Activity
Whenever the word "Reply" appears in a line of the listing, copy that line.

Records provided

===============

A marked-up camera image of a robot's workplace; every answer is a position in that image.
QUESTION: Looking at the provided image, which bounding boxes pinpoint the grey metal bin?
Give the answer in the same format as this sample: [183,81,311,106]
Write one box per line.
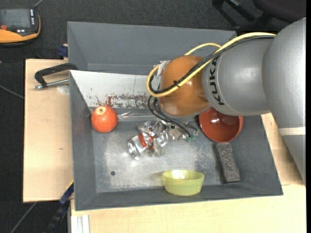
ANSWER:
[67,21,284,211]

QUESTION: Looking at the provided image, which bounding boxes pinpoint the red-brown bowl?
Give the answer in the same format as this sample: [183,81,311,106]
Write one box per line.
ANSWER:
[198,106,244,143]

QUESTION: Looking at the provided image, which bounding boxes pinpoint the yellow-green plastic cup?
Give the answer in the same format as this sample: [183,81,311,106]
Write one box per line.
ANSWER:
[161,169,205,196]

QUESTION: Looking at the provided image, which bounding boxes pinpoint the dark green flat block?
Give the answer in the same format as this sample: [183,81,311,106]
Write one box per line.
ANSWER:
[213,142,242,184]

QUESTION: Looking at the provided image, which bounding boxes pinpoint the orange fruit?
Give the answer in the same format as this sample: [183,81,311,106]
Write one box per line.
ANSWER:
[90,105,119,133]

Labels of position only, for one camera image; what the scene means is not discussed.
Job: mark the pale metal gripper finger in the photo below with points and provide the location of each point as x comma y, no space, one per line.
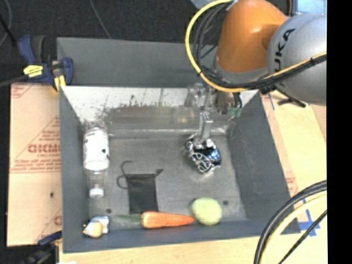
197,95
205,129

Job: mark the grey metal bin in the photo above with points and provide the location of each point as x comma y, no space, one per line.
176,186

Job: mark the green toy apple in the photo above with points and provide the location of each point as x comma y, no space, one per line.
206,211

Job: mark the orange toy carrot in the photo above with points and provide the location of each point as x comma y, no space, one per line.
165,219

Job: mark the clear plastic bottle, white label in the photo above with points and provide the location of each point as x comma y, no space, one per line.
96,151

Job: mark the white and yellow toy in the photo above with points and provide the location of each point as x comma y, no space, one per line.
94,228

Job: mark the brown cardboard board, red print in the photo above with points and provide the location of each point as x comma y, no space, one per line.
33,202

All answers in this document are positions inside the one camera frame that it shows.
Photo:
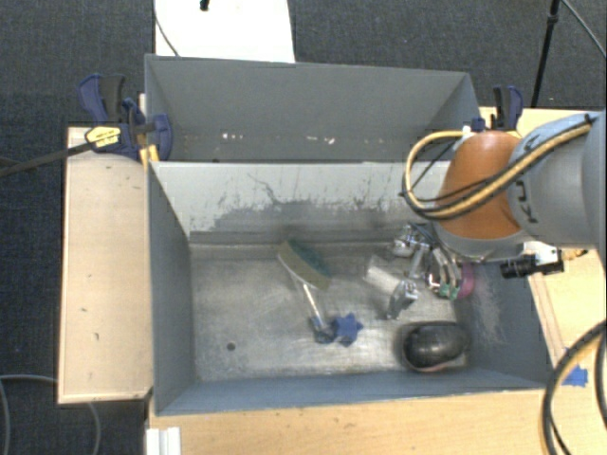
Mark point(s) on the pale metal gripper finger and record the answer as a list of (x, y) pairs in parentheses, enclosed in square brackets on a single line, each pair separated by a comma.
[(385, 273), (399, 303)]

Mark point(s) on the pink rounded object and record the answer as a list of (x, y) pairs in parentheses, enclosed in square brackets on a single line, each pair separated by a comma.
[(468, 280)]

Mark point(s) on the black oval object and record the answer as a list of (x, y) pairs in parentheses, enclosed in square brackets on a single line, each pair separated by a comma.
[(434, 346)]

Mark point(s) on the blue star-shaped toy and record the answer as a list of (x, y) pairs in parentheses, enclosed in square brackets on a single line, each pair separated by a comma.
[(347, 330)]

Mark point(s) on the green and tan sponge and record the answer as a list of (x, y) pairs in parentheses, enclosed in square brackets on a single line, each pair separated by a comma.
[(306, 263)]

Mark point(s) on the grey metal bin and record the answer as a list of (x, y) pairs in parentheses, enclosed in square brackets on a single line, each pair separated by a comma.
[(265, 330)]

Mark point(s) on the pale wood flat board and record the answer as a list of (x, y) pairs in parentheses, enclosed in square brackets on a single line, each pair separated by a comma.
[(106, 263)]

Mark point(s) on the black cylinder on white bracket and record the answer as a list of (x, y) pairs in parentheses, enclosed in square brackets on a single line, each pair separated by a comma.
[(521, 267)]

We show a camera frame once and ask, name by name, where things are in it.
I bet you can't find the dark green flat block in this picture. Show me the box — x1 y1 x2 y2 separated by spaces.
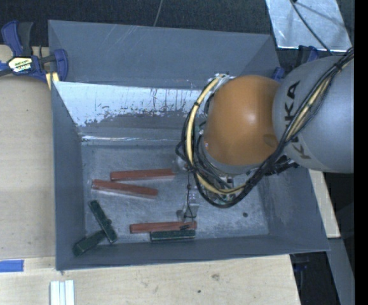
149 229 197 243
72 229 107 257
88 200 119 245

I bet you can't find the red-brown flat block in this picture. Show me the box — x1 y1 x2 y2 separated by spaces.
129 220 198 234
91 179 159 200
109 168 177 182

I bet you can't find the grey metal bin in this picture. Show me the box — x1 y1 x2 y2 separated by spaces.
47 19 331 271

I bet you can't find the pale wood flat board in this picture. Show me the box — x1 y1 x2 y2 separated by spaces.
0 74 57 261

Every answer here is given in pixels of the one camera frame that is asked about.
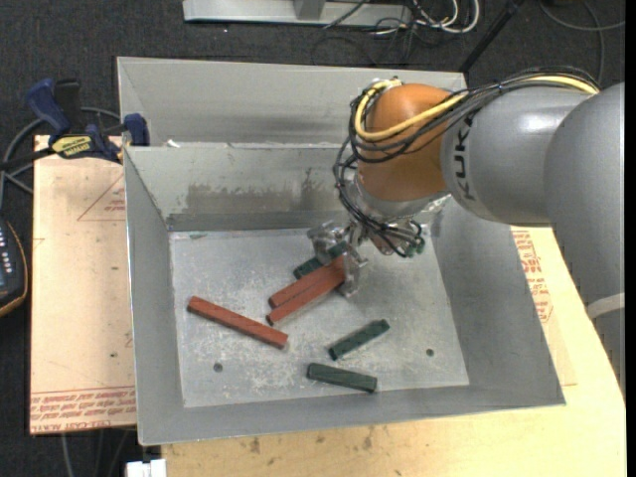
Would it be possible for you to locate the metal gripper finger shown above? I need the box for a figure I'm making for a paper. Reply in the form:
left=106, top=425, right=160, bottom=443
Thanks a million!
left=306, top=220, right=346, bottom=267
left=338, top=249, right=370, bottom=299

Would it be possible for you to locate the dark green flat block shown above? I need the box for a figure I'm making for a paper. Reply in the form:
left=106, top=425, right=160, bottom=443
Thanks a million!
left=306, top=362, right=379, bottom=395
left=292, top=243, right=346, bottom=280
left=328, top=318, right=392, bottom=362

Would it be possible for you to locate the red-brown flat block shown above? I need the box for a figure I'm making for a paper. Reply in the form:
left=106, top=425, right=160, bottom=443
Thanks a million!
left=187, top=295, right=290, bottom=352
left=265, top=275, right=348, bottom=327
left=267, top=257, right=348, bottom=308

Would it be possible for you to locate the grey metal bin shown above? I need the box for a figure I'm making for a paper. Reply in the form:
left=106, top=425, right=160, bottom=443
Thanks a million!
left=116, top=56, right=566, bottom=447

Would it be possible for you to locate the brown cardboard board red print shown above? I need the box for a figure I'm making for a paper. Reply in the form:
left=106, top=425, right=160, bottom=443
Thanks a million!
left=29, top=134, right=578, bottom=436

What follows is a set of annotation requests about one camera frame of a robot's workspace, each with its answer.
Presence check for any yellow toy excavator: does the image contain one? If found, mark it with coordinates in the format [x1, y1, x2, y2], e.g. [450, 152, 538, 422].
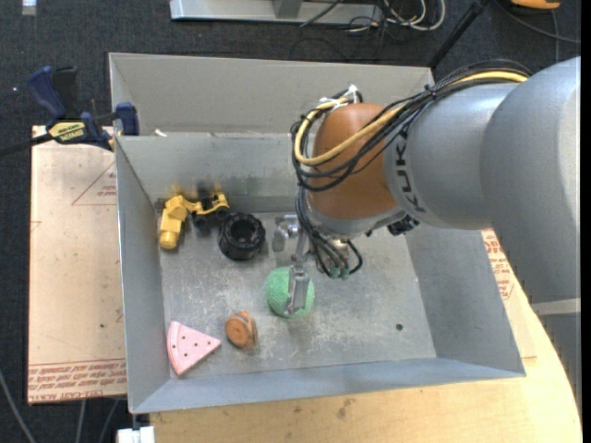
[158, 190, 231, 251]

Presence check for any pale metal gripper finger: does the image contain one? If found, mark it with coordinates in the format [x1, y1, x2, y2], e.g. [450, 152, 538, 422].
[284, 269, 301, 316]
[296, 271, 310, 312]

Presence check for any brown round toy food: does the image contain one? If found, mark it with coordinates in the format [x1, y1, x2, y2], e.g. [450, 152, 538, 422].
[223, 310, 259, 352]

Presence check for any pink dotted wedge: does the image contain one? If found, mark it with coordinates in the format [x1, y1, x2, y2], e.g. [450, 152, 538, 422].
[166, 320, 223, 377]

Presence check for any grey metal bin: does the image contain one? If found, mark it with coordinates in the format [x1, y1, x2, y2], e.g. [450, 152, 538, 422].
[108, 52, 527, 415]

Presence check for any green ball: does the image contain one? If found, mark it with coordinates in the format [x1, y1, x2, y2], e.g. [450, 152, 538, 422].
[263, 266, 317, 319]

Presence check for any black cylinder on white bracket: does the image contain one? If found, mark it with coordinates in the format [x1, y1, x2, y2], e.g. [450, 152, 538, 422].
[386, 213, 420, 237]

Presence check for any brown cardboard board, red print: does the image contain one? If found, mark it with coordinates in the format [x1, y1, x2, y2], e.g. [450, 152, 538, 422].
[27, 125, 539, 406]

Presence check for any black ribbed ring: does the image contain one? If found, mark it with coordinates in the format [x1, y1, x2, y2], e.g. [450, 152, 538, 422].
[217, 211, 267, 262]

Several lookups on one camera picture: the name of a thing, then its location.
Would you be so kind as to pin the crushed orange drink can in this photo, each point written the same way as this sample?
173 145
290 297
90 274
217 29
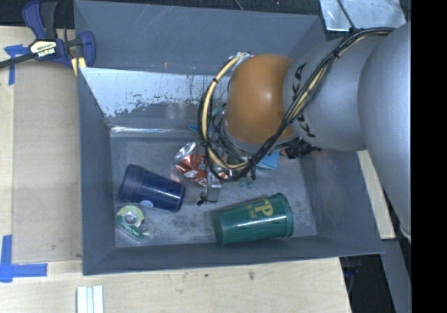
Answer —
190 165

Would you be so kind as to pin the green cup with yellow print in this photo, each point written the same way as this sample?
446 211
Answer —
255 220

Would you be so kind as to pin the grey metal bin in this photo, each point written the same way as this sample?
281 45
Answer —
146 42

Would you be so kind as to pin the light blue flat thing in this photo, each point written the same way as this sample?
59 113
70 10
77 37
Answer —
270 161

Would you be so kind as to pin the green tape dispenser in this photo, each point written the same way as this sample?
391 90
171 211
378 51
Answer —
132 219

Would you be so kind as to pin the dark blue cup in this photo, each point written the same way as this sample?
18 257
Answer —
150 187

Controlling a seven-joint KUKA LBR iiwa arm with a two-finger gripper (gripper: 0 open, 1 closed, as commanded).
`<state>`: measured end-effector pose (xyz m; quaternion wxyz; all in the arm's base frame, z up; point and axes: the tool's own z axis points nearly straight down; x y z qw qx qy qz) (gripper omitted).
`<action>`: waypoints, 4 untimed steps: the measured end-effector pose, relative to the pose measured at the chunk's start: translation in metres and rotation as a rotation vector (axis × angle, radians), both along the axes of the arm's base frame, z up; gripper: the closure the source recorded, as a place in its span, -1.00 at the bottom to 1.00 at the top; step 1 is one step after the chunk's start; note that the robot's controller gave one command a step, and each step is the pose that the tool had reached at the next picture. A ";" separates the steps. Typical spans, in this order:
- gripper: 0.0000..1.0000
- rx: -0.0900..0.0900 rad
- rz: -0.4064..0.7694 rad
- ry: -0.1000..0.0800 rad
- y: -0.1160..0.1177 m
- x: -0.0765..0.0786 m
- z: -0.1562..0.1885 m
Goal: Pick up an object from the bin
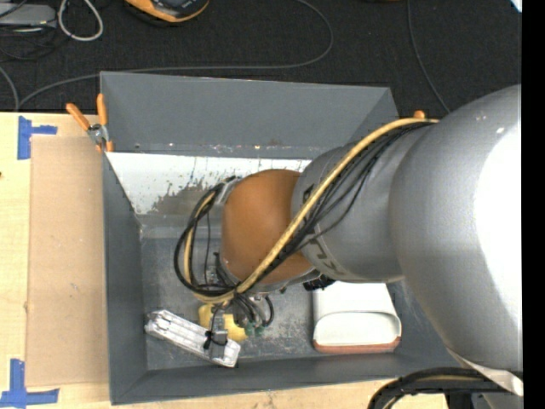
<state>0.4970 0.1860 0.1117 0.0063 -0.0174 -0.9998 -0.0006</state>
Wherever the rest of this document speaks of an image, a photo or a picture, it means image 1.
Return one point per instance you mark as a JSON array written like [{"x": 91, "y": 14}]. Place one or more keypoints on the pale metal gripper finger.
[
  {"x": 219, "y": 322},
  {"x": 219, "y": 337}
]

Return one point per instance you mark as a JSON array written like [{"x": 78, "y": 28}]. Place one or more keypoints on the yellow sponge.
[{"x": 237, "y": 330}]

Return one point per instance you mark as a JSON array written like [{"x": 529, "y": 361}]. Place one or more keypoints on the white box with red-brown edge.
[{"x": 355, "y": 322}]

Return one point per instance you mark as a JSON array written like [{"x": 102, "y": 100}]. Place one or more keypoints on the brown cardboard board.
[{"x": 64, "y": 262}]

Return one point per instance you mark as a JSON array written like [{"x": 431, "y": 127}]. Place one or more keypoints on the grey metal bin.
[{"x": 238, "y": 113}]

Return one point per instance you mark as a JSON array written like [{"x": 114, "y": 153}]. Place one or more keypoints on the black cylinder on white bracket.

===============

Exercise output
Would it be possible for you to locate the metal gripper finger shown above? I need the box for a figure I'm making for a paper. Reply in the form:
Would it be possible for you to locate the dark green flat block shown above? I need the box for a figure I'm making for a paper. Reply in the form:
Would it be possible for you to locate the red-brown flat block shown above? I need the box for a figure I'm making for a paper. Reply in the form:
Would it be possible for you to locate the grey metal bin shown above? I need the box for a figure I'm making for a paper. Reply in the form:
Would it be possible for you to locate the brown cardboard board red print shown above? I need the box for a figure I'm making for a paper. Reply in the form:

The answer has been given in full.